Sen. Richard Burr of North Carolina, the chairman of the Senate Intelligence Committee, turned over his phone to agents after they served a search warrant on the lawmaker at his residence in the Washington area, the official said, speaking on condition of anonymity to discuss a law enforcement action.
It's interesting, because authorization for this had to come from the most senior levels of the Department of Justice, meaning Attorney General William Barr, a man who has exhibited no interest whatsoever in pursuing this sort of corruption.

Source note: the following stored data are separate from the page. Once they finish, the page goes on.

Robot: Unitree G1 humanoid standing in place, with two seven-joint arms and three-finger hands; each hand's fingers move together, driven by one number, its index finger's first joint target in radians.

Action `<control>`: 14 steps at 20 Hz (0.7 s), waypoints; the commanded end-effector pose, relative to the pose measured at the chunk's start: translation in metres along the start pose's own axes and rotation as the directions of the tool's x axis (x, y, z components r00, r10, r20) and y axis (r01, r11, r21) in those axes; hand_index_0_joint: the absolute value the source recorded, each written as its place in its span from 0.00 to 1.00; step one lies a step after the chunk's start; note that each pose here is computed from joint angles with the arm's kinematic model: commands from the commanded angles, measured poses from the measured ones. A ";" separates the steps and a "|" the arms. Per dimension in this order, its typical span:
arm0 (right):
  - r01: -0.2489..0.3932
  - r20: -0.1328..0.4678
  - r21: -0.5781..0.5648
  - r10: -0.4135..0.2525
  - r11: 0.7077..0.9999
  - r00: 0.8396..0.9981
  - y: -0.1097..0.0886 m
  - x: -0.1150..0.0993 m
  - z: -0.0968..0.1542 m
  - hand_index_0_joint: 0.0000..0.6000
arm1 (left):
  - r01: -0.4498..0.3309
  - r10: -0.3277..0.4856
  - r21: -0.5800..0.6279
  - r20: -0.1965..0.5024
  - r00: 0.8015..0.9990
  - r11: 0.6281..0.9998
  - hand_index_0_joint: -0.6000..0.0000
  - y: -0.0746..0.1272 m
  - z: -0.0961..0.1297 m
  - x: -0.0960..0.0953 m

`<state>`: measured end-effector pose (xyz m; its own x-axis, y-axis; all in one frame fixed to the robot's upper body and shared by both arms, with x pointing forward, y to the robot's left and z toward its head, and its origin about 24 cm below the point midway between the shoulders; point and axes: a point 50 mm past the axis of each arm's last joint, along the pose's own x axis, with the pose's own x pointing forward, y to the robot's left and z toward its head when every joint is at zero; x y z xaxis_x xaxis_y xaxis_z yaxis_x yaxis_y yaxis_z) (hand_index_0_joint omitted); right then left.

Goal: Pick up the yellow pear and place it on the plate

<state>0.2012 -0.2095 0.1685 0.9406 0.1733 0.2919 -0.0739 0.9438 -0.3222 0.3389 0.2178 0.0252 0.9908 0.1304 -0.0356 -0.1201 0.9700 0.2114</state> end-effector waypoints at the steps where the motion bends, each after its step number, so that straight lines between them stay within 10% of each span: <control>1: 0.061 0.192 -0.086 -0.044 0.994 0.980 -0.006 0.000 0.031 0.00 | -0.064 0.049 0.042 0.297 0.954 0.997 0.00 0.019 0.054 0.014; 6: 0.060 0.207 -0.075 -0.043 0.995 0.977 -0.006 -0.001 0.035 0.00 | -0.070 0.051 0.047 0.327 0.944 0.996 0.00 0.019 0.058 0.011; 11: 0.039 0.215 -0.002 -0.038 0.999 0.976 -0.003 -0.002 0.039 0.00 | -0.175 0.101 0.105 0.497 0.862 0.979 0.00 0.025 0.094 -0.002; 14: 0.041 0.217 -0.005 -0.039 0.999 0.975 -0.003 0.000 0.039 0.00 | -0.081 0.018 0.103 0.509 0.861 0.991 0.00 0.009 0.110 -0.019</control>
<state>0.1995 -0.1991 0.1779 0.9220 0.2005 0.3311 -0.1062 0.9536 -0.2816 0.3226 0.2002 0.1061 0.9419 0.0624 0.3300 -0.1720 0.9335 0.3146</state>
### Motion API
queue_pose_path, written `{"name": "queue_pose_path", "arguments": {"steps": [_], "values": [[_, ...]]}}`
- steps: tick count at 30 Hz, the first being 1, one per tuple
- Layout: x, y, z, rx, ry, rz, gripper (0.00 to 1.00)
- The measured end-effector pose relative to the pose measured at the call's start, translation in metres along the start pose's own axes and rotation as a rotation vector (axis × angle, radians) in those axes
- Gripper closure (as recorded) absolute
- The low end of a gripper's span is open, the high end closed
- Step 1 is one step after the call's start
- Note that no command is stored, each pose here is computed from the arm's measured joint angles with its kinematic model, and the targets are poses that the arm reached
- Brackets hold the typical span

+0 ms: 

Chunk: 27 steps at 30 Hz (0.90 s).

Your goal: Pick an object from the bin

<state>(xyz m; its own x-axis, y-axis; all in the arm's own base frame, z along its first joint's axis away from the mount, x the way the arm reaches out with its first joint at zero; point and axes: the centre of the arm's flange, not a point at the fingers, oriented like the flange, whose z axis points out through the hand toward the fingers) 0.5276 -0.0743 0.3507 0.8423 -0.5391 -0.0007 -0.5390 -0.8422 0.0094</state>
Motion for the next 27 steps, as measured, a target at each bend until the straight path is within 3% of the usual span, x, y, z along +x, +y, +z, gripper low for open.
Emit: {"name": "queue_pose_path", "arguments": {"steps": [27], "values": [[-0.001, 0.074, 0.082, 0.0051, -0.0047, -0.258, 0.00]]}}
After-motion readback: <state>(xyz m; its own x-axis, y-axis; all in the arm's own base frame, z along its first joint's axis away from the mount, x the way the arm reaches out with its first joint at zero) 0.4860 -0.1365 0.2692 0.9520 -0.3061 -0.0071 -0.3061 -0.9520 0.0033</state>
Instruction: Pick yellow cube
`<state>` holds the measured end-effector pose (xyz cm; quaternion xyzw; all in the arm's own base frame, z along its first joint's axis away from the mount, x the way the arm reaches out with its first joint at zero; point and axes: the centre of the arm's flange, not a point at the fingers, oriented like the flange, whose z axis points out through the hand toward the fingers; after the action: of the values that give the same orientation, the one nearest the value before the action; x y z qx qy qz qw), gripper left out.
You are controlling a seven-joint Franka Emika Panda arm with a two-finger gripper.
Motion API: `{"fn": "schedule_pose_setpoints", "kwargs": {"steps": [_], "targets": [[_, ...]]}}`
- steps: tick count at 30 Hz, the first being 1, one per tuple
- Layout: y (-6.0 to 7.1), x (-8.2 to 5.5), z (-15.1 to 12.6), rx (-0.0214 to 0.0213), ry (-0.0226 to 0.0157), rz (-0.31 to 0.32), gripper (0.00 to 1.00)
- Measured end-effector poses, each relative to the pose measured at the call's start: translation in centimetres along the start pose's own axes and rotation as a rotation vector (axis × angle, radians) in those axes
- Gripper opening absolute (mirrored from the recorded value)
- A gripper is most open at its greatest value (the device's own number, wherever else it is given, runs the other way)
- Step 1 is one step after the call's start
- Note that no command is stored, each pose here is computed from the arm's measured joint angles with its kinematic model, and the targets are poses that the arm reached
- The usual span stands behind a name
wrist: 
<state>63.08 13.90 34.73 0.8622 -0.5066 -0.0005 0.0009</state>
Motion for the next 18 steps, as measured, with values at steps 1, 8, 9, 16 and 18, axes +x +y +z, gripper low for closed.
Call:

What's more, there have been no similar serving of warrants to Senator Kelly Loeffler (R-Ga.), who is objectively in an even more egregiously compromised position:
In late February and early March, Sen. Kelly Loeffler (R-Ga.) sold stocks valued at between $1.25 million and $3.1 million in companies that later dropped significantly, including ExxonMobil. She also bought shares in Citrix, which makes telework software.

Loeffler, who was appointed to her seat to fill a vacancy and faces an election later this year, said after the sales became public that she and her husband would divest all individual stocks.
Why would William Barr do this when it is so out of character, and not go after the least senior member of the Senate?

Perhaps because Burr has temporarily stepped down as Chairman of the Intel Committee, and Burr has bee working to release a declassified version of his committee's report of Russian involvement in the 2016 campaign:
………


The public evidence again Burr is quite damning, so there’s no question that this is a properly predicated investigation.

Still, coming from a DOJ that has gone to great lengths to protect other looting (and has not taken similar public steps against Kelly Loeffler), the move does raise questions.

Particularly given the focus that Richard Burr gave, during the John Ratcliffe confirmation hearing, to getting the final volume of the SSCI Report on 2016 declassified and released by August.

………

If Richard Burr is prepping to reverse his prior public comments about “collusion,” it might explain why the Bill Barr DOJ, which has stopped hiding that it is an instrument used to enforce political loyalty to Trump, would more aggressively investigate Burr than others.

Again, there’s no question that this is a properly predicated investigation. But in the Barr DOJ, properly predicated investigations about political allies of Trump all get quashed. This one has, instead, been aggressively and overtly pursued.
This is a political hit against a guilty man conducted by the most corrupt Attorney General in the history of the United States.

On the other hand, Burr is as guilty as hell.